After working up an operations order (op-order) for the mission, Hetzell took the other men into the diving locker for some privacy and briefed them on the mission. Then he asked if anyone had any suggestions to add to the op-order in case they ran into any problems or contingencies on the mission. That was the way things were brain-stormed within the teams; the had been polished over years of actions in South Vietnam and ensured that all possible scenarios had been covered. In this case, everyone in the dive locker agreed that it sounded like a good plan, so they were done.
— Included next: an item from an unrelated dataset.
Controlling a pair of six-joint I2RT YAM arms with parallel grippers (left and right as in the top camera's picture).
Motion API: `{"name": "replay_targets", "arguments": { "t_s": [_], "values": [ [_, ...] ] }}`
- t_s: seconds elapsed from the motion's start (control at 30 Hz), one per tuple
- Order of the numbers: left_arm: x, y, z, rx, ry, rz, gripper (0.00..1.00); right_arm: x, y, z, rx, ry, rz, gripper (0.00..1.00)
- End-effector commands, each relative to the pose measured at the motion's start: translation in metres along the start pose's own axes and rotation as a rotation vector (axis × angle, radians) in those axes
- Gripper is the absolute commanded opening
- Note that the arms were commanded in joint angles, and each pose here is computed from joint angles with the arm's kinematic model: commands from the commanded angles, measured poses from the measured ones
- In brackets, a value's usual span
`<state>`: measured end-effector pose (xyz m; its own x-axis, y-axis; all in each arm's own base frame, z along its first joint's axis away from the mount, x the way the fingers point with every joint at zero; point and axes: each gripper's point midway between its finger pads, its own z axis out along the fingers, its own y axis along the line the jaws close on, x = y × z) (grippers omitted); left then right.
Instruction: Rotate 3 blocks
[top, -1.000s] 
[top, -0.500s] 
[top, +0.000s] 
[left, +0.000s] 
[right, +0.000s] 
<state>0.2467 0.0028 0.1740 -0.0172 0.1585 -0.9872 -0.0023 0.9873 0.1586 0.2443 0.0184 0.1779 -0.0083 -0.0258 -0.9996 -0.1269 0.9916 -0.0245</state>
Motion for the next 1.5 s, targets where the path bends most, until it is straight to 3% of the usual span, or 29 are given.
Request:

The basic plan was a simple one: Four men would take the Z-bird with the twenty-five-horsepower Mercury outboard motor on it. They would go in to the island and stop about two hundred yards off the coast. At that point, Tim Reeves would swim in to check out the area. If the beach zone was safe, the men would paddle the boat in for continued silence rather than use the outboard motor. They would park the boat and wait for the indigenous personnel to show up. Once contact was made, the personnel would be picked up and extracted back to the submarine.
In his original wardroom briefing, Hetzell had been told to expect from two to four indigenous personnel to show up for evacuation. If it were just two people recovered, there wouldn't be any trouble fitting all of them on board the rubber boat. If it were four people, Hetzell and Reeves would give up their places and swim back to the submarine. That was just the way it was: a simple and straightforward plan. But trouble began when the officers returned to the wardroom.
Once Hetzell and his chosen team arrived at the wardroom, he was immediately questioned as to just who the other men were. The answer was that they were the men going on the op. It was immediately questioned as to just how much information Hetzell had given to the rest of the men. When he told the officers that he had fully briefed the men, the reaction was unexpected.
The officers were angry that Hetzell had breached security when he informed his men. That was unacceptable to the SEAL and he said plainly that it was how they operated in the teams. Everyone had to be on the same page for an operation; it was how they worked and it had proven successful. The officers reluctantly agreed.
Once everyone was seated in the wardroom, Hetzell went over his warning order for the benefit of the officers and asked for changes. One of those changes involved the use of the fifteen-horsepower silent engine on the rubber boat in place of the more powerful Mercury. The intelligence officer was adamant that the silent engine be used. Finally, Hetzell told him that the motor just didn't work, that it had never worked, and he had never seen one of them run for more than fifteen minutes before breaking down.
The officer mumbled a concern that the other motor would be picked up more easily on radar. Hetzell countered that they would all be picked up on radar anyway so the rubber boat might as well be moving when it happened. As far as Hetzell was concerned, the only reason for using the silent motor was that the name sounded cool. The only reason that it was silent was because it wouldn't run, and that it might immediately sink to the bottom when it was tossed overboard.
There was another man in the wardroom who had not been there during the earlier briefing. The new man was the diving locker chief for the boat. The officers wanted the chief to go along on the mission because he knew how to communicate with the boat. And the chief stated that he wanted to go on a SEAL operation.